Bis dato konnten rund 370 Beschäftigungsbewilligungen erteilt werden, die Hälfte davon für Teilzeit-Jobs, weitere 770 sind bereits beim AMS vorgemerkt. „Die hohe Teilzeit-Quote rührt daher, dass rund 70 Prozent der Geflüchteten Frauen sind und mit Kindern nach Österreich gekommen sind“, so Snobe. Insgesamt haben bisher etwa 325 heimische Unternehmen mit rund 500 offenen Stellen gegenüber dem AMS ihre grundsätzliche Bereitschaft an einer Einstellung von vertriebenen Personen bekundet. „Als WKO unterstützen wir natürlich alle Betriebe mit umfangreichen Service- und Beratungsleistungen“, so Lechner.

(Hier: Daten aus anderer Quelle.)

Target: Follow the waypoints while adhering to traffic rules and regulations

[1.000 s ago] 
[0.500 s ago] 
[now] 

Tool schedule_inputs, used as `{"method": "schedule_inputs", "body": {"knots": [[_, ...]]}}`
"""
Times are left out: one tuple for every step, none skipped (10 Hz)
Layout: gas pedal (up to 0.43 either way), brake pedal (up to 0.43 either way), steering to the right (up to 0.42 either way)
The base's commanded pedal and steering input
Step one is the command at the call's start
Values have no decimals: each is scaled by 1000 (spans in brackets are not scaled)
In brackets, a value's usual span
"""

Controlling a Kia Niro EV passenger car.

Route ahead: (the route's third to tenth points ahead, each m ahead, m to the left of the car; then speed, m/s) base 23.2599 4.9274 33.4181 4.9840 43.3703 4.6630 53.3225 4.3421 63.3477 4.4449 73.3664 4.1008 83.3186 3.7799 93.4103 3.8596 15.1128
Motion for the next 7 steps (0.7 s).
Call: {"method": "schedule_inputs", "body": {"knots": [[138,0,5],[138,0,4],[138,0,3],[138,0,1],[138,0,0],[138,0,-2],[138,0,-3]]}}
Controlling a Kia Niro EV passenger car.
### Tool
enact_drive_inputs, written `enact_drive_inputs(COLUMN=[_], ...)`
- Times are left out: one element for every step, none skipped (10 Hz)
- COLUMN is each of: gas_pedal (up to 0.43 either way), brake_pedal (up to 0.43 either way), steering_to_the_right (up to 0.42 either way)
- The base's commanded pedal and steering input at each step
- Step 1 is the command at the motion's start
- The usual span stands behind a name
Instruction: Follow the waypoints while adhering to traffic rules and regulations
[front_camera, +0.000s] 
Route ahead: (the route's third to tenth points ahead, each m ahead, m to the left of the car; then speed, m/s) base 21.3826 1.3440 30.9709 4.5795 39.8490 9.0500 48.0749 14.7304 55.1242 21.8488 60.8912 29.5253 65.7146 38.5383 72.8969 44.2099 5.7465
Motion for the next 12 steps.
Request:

Sprachbarrieren überwinden

Neben zahlreichen Institutionen, die zu Themen wie Arbeit, Bildung, Kinderbetreuung und Soziales informierten, wurden im Rahmen der Jobmesse auch viele Angebote zu Sprachkursen präsentiert. „Ich habe mich bereits für einen Deutschkurs angemeldet – es ist der einzige Weg, um einen guten Job zu finden“, erzählt Teriana Lizunova, die im April aus der Ukraine geflohen ist und zuvor als Hochschullehrerin tätig war. Auch Yevheniia Lasariia ist seit April in Graz und hofft nun, hier einen Job zu finden. Wählerisch ist sie dabei nicht. „Ich kann noch kein Deutsch und mein Englisch ist brüchig, deswegen hoffe ich auf einen Job als Küchenhilfe oder als Reinigungskraft“, so Lasariia, die in der Ukraine als Bank-Managerin gearbeitet hat.